ABOUT THIS TASK —
From the data below, give the number of lines holding the word "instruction", with nothing else added.

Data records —
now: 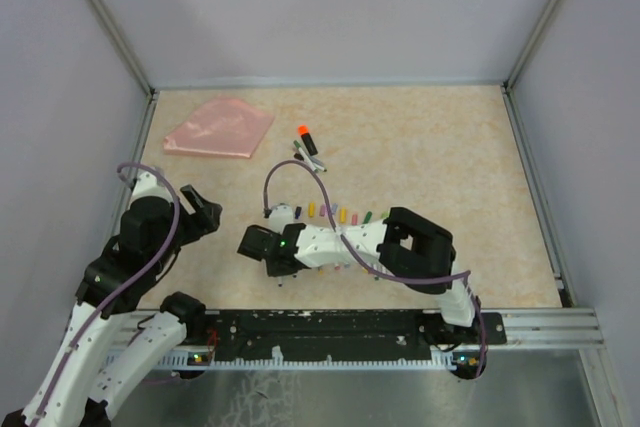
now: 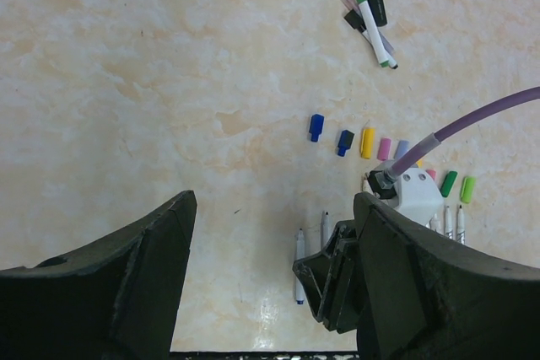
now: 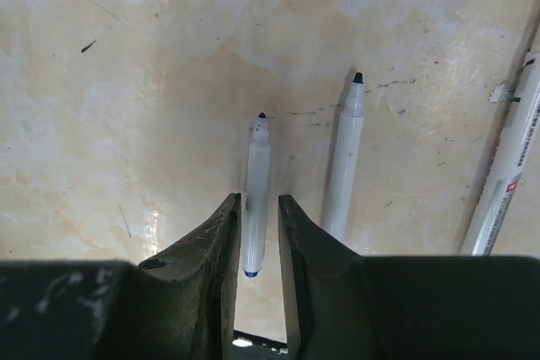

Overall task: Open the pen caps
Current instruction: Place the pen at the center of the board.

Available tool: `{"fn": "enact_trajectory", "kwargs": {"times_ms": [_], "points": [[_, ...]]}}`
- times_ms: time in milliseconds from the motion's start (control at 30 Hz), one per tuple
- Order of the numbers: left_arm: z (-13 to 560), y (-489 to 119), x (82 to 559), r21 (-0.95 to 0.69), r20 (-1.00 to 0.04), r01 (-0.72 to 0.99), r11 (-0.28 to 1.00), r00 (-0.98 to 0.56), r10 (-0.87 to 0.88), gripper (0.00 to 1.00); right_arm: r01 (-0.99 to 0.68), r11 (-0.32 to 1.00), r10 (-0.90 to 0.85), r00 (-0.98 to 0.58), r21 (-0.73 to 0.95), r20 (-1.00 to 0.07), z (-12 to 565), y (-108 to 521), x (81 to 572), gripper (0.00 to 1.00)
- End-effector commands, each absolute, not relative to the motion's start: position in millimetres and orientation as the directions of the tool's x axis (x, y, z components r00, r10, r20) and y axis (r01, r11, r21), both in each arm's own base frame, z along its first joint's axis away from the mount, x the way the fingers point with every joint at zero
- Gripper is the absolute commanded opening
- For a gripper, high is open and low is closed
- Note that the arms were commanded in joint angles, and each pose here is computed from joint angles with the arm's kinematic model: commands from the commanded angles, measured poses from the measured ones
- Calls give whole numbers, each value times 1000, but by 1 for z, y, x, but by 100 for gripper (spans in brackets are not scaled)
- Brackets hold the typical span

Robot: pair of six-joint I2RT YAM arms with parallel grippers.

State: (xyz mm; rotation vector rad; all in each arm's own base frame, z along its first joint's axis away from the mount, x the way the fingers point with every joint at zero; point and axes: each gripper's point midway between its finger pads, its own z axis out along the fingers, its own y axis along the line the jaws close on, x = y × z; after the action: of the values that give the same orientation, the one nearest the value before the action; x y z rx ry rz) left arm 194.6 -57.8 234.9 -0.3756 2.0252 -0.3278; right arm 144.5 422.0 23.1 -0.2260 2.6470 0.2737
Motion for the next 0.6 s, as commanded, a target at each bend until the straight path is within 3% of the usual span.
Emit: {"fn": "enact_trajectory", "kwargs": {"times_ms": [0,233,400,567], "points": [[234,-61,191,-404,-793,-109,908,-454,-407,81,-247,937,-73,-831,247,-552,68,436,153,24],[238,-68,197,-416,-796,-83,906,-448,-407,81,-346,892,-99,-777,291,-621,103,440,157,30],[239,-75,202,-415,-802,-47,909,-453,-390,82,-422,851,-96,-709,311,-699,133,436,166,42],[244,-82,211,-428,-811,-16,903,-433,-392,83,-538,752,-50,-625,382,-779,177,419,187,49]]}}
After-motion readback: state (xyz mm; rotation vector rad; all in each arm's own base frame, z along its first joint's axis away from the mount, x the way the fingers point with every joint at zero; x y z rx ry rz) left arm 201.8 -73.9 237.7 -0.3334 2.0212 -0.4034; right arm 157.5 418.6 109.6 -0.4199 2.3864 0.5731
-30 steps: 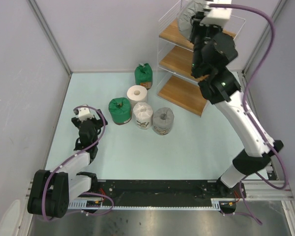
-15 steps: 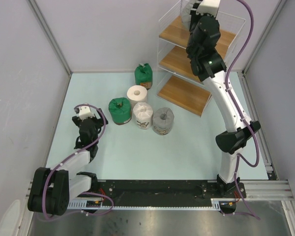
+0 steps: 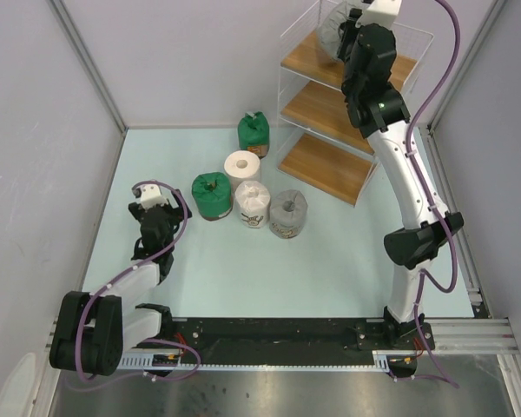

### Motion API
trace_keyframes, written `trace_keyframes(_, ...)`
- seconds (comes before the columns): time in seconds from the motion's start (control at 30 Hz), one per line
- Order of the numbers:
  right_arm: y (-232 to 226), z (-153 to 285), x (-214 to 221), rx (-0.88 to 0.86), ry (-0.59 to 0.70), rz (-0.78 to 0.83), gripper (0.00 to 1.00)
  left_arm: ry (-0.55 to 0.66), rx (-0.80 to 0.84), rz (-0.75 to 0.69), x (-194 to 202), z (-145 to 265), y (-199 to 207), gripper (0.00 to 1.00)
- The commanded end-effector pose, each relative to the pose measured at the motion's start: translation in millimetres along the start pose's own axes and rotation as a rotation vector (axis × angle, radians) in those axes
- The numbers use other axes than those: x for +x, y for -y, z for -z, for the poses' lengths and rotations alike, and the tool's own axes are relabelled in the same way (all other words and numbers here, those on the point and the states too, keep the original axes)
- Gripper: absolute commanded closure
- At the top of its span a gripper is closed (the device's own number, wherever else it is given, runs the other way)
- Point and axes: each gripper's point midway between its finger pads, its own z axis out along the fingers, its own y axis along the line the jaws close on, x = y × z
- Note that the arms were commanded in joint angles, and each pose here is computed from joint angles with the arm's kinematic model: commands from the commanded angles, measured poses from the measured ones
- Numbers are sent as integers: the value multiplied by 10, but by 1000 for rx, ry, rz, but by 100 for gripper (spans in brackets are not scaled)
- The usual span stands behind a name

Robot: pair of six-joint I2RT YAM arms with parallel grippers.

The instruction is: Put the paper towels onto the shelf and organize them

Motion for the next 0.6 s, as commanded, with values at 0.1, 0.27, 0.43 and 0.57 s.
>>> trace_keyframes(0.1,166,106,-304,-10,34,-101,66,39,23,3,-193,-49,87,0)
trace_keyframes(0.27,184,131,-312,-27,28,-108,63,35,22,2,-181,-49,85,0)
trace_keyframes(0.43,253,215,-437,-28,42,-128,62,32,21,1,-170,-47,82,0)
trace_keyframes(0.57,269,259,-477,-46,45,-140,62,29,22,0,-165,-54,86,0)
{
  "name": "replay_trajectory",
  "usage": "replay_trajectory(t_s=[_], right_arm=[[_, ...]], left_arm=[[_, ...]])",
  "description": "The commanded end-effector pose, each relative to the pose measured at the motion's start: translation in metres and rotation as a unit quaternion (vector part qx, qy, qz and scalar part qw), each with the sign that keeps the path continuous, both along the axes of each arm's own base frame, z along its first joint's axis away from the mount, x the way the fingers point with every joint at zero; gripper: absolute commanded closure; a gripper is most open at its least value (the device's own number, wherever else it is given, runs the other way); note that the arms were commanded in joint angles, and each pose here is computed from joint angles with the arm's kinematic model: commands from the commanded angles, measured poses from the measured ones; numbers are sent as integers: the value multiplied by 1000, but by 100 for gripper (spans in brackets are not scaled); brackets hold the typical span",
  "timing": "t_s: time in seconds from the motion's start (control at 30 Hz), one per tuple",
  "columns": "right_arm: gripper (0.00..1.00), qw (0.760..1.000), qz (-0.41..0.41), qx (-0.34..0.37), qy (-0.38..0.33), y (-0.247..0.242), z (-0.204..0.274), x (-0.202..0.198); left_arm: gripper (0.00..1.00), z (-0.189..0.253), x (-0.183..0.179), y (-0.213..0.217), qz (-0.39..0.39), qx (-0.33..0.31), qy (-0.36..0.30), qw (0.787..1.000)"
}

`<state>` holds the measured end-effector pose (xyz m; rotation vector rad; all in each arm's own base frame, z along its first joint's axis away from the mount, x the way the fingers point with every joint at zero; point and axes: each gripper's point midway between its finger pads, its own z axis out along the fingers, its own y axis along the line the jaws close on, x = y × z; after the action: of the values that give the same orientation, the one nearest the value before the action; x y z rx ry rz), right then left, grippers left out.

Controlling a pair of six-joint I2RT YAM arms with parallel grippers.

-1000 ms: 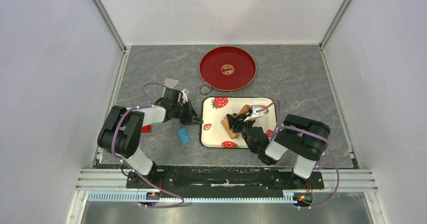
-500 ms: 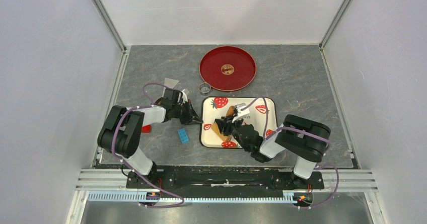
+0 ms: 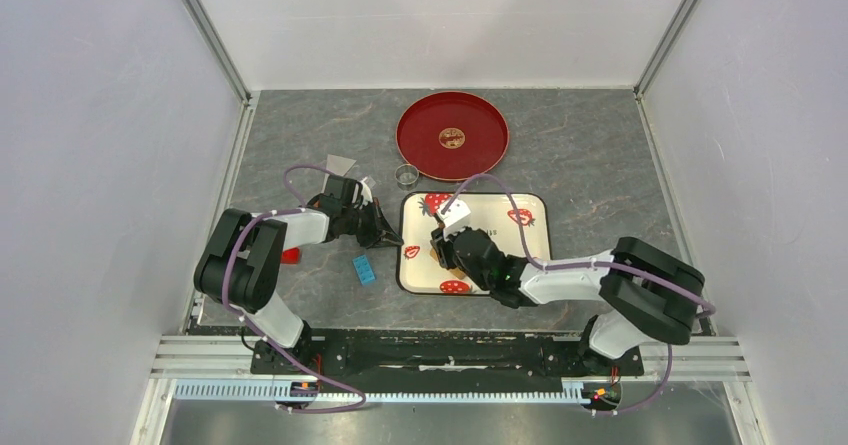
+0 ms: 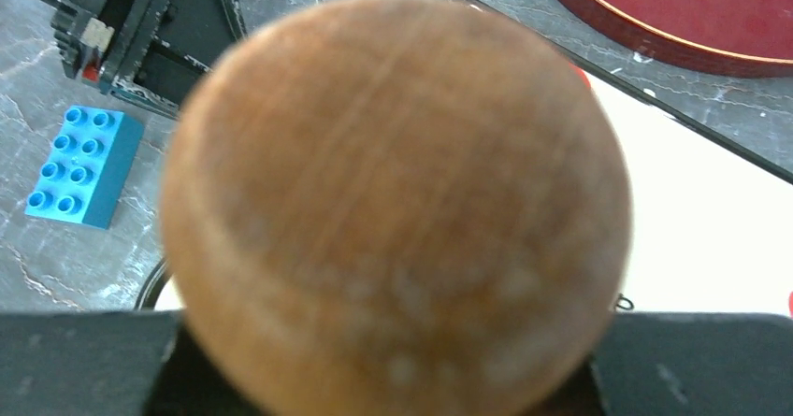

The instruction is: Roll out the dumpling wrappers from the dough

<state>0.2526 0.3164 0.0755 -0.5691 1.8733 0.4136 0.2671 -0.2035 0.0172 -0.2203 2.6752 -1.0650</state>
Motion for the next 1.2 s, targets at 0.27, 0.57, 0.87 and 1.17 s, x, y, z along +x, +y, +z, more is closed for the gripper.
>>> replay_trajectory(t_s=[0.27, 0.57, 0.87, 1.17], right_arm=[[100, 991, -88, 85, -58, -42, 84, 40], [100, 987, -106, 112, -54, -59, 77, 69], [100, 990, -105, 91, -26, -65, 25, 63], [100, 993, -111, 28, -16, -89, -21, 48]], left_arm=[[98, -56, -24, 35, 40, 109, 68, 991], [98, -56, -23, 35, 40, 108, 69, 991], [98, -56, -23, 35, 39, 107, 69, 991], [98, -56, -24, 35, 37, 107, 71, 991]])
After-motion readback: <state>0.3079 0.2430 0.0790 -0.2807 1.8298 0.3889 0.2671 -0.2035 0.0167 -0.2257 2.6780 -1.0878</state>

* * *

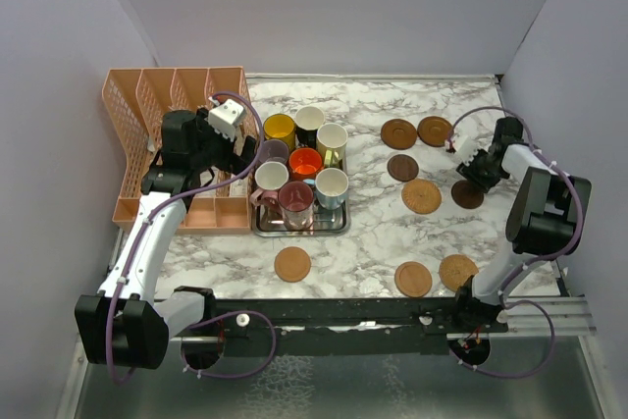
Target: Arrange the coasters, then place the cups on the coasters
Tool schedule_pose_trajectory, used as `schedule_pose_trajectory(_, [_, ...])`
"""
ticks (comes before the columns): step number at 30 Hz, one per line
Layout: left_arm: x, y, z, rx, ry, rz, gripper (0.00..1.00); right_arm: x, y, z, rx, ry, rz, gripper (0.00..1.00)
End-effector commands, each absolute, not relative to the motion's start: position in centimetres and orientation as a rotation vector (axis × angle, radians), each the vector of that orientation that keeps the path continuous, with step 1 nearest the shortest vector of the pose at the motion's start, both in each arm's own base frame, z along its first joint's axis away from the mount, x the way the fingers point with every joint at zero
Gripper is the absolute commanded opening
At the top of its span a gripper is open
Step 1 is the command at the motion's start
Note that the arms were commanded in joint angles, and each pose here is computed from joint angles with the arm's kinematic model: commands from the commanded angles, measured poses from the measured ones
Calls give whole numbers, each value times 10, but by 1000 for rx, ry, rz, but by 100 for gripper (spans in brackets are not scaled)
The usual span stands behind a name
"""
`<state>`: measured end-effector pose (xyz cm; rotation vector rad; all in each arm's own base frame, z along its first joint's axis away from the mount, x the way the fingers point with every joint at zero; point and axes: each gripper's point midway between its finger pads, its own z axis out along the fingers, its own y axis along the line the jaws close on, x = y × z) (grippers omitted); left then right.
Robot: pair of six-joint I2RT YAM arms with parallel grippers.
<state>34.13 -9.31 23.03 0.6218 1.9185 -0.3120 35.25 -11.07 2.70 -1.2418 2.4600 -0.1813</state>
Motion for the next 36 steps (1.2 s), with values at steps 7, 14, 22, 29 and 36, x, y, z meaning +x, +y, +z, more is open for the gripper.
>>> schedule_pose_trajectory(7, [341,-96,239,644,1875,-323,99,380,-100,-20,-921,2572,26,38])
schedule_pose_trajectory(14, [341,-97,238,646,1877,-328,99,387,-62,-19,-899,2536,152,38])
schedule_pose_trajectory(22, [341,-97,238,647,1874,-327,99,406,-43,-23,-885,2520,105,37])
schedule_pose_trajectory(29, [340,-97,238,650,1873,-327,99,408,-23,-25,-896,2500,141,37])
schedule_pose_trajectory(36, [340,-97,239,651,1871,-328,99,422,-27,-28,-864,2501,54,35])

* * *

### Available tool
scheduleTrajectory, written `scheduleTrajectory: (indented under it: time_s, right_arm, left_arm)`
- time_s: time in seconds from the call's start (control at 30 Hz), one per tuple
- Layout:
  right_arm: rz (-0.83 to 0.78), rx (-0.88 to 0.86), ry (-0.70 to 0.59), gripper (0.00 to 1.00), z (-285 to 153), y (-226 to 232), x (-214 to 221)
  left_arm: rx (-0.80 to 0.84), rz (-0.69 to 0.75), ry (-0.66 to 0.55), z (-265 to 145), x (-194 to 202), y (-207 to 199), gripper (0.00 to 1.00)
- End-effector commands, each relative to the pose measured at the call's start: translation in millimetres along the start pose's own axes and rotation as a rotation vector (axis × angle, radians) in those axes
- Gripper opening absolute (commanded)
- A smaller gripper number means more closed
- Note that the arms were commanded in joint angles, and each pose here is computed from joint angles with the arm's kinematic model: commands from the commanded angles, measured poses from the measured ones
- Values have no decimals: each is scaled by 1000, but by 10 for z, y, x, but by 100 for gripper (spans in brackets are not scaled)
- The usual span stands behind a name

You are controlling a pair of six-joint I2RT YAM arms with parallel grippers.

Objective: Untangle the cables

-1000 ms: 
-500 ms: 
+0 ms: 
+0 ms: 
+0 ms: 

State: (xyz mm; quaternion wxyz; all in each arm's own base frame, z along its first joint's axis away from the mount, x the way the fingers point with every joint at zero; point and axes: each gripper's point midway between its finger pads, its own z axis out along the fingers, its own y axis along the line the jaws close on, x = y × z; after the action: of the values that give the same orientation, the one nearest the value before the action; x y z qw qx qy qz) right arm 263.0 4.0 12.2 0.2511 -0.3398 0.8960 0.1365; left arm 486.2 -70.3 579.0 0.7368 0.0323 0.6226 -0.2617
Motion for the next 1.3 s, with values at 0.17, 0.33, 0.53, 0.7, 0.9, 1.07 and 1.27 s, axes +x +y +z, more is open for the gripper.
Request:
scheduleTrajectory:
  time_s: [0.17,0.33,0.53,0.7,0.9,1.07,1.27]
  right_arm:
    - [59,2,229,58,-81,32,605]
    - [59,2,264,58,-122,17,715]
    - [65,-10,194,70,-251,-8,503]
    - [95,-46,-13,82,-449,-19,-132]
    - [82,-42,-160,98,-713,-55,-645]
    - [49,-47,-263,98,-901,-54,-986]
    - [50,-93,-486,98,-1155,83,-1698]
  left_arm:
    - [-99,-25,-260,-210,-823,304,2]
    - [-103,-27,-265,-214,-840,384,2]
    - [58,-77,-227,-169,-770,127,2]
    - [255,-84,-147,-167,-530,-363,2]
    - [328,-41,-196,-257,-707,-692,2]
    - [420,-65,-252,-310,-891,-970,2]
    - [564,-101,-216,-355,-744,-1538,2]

ANSWER TO THIS TASK —
3